You are seeing, I hope, the first steps of major change in the way we handle compensation here in America.
We're calling the bluff of Wall Street. Let's see them quit. For too long they've pretended they have us by the balls; now it's the other way around, and let's see how much they like the squeezy squeeze now that they are in trouble.
Well the truth is "we" don't handle compensation in this country and I earnestly hope that "we" never do. That is a matter for negotiation between employeer and employee. However, as the current administration seems to have a basic problem with the idea of private property and individual freedom, we will likely hear more about this.
It is interesting that very little has been published about how many people are involved in the $169 million in bonuses and just what the average individual amount might be. In addition, in the financial industry in particular, salaries are often small and the majority of an employee or manager's compensation comes from a performance based bonus.
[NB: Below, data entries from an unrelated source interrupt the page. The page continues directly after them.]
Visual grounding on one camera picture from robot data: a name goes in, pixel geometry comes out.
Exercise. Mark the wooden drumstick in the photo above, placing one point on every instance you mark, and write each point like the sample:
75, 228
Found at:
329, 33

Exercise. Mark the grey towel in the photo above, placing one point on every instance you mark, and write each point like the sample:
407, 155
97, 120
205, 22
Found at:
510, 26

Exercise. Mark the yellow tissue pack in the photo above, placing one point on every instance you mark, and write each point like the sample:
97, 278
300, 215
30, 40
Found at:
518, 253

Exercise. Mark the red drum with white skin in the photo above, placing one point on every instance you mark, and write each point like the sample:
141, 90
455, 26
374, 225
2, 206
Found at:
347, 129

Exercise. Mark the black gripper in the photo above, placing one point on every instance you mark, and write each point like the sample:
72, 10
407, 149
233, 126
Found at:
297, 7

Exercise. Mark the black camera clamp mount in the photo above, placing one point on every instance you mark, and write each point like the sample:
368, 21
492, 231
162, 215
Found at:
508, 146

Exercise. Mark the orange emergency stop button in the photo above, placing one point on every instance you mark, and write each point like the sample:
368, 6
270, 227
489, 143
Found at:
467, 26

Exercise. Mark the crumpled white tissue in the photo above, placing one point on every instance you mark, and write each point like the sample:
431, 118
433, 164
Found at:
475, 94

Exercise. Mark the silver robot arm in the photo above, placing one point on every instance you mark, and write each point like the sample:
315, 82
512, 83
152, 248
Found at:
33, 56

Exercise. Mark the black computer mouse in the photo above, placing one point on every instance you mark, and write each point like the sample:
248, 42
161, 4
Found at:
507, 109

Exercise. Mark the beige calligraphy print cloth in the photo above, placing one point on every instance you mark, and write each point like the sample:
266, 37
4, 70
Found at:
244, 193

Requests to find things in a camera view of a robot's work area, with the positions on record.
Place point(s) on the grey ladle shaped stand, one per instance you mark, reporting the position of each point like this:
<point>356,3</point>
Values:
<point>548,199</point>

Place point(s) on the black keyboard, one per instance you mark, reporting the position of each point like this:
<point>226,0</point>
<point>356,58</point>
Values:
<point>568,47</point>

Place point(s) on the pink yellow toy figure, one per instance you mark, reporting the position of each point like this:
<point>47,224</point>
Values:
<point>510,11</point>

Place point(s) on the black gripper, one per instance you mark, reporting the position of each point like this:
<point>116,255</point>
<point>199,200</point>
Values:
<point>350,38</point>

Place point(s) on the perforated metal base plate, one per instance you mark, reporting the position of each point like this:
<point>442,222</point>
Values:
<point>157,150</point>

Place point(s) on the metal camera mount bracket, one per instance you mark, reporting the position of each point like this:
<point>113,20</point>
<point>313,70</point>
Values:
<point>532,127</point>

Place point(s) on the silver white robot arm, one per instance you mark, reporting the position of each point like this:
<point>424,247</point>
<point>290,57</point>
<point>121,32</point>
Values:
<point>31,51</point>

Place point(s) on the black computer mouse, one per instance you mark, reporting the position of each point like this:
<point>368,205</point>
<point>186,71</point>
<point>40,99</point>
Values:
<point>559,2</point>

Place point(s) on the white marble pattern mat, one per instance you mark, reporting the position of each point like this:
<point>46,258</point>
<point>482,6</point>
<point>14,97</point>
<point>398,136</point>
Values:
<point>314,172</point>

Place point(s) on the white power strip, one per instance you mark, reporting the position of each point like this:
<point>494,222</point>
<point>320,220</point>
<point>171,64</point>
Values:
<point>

My company sets aside 22% of pre tax profits for bonus payments to employees, and they are distributed rather widely in the company. This is not particularly unusual.
I'm not suggesting that there haven't been serious excesses in Wall Street. My preference in these cases is to allow the companies to fail, the stockholders to lose everything; the employees to lose their jobs with severance payments intact and the bondholders to get what's left (if anything).
We have been presented with the theory, accepted by both parties, that the banks and companies like AIG are too deeply imbedded in the money supply and the flow of credit to be allowed to fail. The theory holds that we will suffer more injury by letting them fail than by bailing them out. I'm not really sure the theory is correct, but as long as we are applying it, I would rather rely on the management ability of the average greedy bastard on Wall Street than the wisdom and honesty of Barney Frank, Maxine Waters, Chris Dodd and Charlie Schumer.